Sonuçlar, "yüksek" yörüngedeki katılımcılar için 10 yıl içinde ölme tehlike oranının (yani anlık olay oranının), "düşük" yörüngedeki katılımcılara göre %88 daha yüksek olduğunu göstermiştir. Ayrıca, "yüksek" yörüngedeki katılımcıların yas sürecinden üç yıl sonra ek sağlık hizmeti alma olasılıklarının daha yüksek olduğunu da göstermişlerdir. Örneğin, bu katılımcıların konuşma terapisi veya diğer ruh sağlığı hizmetleri alma olasılıkları %186, antidepresan reçete edilme olasılıkları %463 ve sakinleştirici veya kaygı giderici ilaçlar reçete edilme olasılıkları %160 daha yüksekti.
Beş farklı yörüngedeki bu sağlık hizmetlerinin kullanım sıklığındaki farklılıklar , ilk sekiz yıldan sonra artık anlamlı değildi ; ancak "yüksek" yörüngedeki katılımcıların aşırı ölüm oranı, 10 yıllık takip boyunca belirginliğini korudu. Aşırı ölüm oranının fizyolojik nedeninin ne olabileceği konusunda araştırmacılar hâlâ emin değil.
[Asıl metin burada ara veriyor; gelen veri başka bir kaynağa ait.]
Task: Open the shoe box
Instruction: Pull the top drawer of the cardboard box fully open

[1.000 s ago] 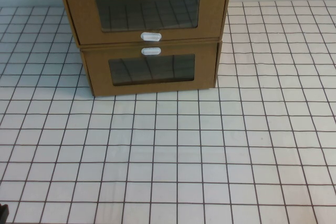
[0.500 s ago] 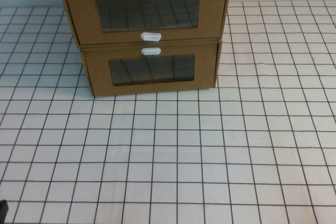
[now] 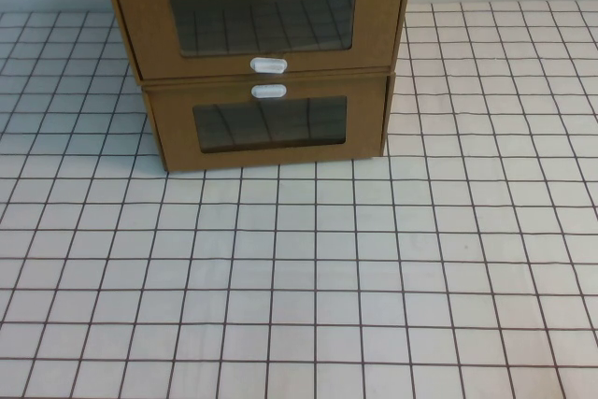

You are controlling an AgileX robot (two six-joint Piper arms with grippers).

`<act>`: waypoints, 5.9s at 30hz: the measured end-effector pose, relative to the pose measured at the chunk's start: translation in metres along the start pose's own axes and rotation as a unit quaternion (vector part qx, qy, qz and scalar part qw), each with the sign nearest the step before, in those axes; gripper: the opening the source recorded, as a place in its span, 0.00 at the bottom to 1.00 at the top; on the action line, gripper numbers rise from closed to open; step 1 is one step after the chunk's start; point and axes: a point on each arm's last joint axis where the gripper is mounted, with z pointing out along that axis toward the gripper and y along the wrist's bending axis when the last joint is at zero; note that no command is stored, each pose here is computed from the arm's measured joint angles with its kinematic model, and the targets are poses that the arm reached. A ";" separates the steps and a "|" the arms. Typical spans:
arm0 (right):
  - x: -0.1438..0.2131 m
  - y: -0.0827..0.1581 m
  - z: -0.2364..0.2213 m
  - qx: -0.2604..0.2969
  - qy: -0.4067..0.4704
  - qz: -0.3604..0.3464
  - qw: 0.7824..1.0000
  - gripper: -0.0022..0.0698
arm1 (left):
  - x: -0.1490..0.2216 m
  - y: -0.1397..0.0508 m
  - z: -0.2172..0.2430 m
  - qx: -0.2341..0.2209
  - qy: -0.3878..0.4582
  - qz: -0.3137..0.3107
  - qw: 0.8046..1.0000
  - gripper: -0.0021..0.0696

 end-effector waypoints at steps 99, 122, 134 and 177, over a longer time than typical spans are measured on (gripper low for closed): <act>-0.112 0.027 0.013 -0.136 0.126 0.204 0.961 0.01 | -0.121 -0.155 0.412 0.208 0.300 0.246 0.898 0.03; -0.195 0.152 0.172 -0.278 0.292 -0.124 0.907 0.01 | -0.121 -0.155 0.412 0.208 0.302 0.242 0.898 0.03; -0.181 0.228 0.207 -0.187 0.136 -0.393 0.890 0.01 | -0.121 -0.155 0.412 0.206 0.304 0.236 0.900 0.03; -0.176 0.260 0.302 -0.146 0.013 -0.546 0.825 0.33 | -0.119 -0.156 0.409 0.212 0.327 0.223 0.894 0.03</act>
Nielsen, "Daha önce yüksek düzeyde yas belirtileri ile daha yüksek kardiyovasküler hastalık, ruh sağlığı sorunları ve hatta intihar oranları arasında bir bağlantı bulmuştuk. Ancak, ölüm oranıyla olan ilişkinin daha fazla araştırılması gerekiyor," diye belirtiyor.
Yazarlar, "yüksek" yas süreci riski taşıyan kişilerin erken müdahaleye uygun olabileceğini belirtiyorlar; çünkü veriler, bu hastalara kayıplarından önce bile daha sık psikotrop ilaçlar reçete edildiğini gösteriyor. Nielsen, "'Yoğun yas' grubunun ortalama eğitim seviyesi daha düşüktü ve yas öncesinde daha sık ilaç kullanmaları , yas sırasında daha fazla sıkıntıya neden olabilen zihinsel kırılganlık belirtileri gösterdiklerini gösteriyordu," diye ekliyor.
Birinci basamak hekimi, depresyon ve diğer ciddi ruhsal bozuklukların erken belirtilerini arayabilir. Daha sonra bu hastalara genel muayenehanelerinde kişiselleştirilmiş takip bakımı sunabilir veya onları özel bir psikoloğa ya da ikinci basamak sağlık merkezine yönlendirebilir. Nielsen, uzmanın ayrıca ruhsal sağlığa odaklı bir yas takip randevusu önerebileceğini öne sürüyor.